▶ [Problem requirements]:
Restate word for word each line from the one containing "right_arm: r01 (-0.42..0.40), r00" through the end of the material, and nothing more. Drop every picture.

▶ [Supplied information]:
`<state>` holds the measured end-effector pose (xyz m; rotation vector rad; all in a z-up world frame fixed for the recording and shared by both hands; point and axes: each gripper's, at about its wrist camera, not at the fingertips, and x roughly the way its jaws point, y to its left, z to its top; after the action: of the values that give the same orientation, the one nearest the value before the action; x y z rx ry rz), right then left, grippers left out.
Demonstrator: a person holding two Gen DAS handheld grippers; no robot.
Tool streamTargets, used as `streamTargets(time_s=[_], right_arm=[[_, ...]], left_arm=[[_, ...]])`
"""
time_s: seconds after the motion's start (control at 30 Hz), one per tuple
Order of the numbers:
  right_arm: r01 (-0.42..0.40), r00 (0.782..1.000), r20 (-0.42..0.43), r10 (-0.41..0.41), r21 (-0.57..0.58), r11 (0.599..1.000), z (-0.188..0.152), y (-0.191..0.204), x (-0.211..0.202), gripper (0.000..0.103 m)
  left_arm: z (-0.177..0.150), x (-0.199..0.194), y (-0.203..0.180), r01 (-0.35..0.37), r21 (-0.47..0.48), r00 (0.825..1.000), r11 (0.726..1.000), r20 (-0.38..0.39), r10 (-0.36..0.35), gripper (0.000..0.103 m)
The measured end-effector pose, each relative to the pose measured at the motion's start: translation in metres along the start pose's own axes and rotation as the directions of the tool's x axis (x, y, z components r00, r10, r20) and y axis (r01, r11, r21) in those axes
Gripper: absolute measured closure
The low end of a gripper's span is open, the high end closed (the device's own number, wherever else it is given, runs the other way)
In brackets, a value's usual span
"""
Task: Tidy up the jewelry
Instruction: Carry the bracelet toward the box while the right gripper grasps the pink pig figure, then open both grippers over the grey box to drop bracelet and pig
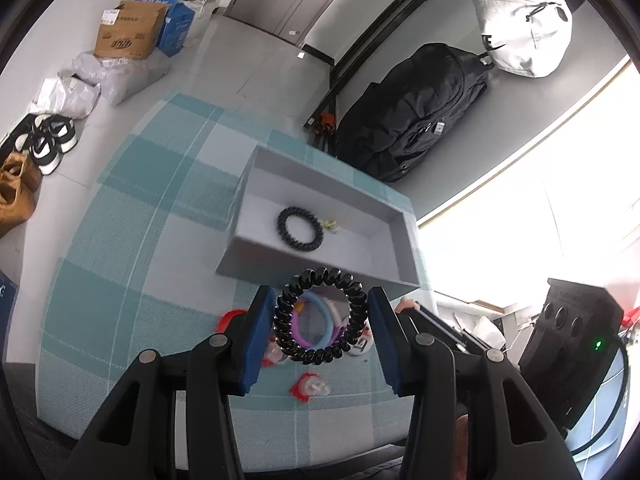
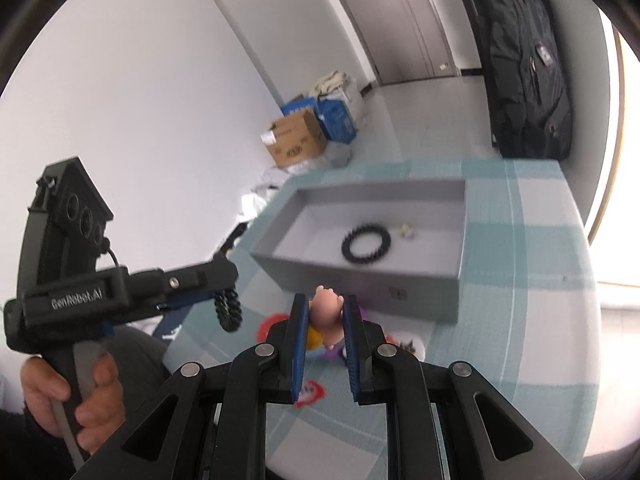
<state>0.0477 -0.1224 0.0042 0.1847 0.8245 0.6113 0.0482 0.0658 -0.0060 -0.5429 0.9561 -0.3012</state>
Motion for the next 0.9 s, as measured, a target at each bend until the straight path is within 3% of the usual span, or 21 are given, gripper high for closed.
streamTargets(time_s=[0.27, 0.6, 0.9], right_arm=[[-0.002, 1.000, 0.029, 0.002, -0.013, 1.000, 0.029, -0.007, -0.001, 0.087], [0.001, 0.999, 0.053, 0.002, -0.054, 0.999, 0.066, -0.017, 0.016, 0.087], [0.015, 1.000, 0.011, -0.015, -0.024, 1.000, 0.071, -0.041, 0.045, 0.087]], left_arm=[[0.023, 0.008, -0.014, -0.017, 0.037, 1.000, 0.999, 0.002, 0.016, 0.061], [0.050, 0.042, -0.018, -0.085, 0.066, 0.996, 0.994, -0.023, 0.087, 0.061], [0.055, 0.063, -0.011, -0.082, 0.107, 0.996, 0.991, -0.033, 0.086, 0.061]])
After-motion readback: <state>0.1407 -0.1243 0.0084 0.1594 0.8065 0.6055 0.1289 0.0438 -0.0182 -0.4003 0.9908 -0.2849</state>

▶ [Response to the task]:
  right_arm: r01 (-0.42..0.40), r00 (0.782..1.000), r20 (-0.42..0.43), r10 (-0.41..0.41), r21 (-0.57..0.58), r11 (0.599..1.000), z (-0.188..0.152), y (-0.191..0.204), x (-0.211..0.202), gripper (0.000..0.103 m)
  left_arm: z (-0.177..0.150), x (-0.199..0.194), y (-0.203..0.180), r01 (-0.35..0.37), r21 (-0.47..0.48), r00 (0.825..1.000), r11 (0.726..1.000), r20 (-0.38..0.39), r10 (-0.36..0.35), gripper (0.000..0.103 m)
The measured end-effector pose, each relative to the pose measured at the motion's start: translation in metres along the start pose's own axes and rotation as the directions of the tool's x axis (x, y, z components r00, r10, r20) and y axis (r01, r11, r21) in those axes
Gripper: absolute measured closure
The low end of a gripper's span is open, the high end closed (the device's own number, wherever else it is given, runs the other way)
In brackets, a value's usual span
"""
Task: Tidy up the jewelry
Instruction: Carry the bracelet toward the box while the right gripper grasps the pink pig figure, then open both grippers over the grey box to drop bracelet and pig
<state>0.0477 -0.1224 0.0042 0.1847 0.8245 0.6113 0.0482 0.0658 -0.0060 -0.5429 0.9561 -0.3012</state>
Motion for the next 0.9 s, as measured, a target at each bend until the straight path is within 3% of the usual span, or 21 are given, gripper high for closed.
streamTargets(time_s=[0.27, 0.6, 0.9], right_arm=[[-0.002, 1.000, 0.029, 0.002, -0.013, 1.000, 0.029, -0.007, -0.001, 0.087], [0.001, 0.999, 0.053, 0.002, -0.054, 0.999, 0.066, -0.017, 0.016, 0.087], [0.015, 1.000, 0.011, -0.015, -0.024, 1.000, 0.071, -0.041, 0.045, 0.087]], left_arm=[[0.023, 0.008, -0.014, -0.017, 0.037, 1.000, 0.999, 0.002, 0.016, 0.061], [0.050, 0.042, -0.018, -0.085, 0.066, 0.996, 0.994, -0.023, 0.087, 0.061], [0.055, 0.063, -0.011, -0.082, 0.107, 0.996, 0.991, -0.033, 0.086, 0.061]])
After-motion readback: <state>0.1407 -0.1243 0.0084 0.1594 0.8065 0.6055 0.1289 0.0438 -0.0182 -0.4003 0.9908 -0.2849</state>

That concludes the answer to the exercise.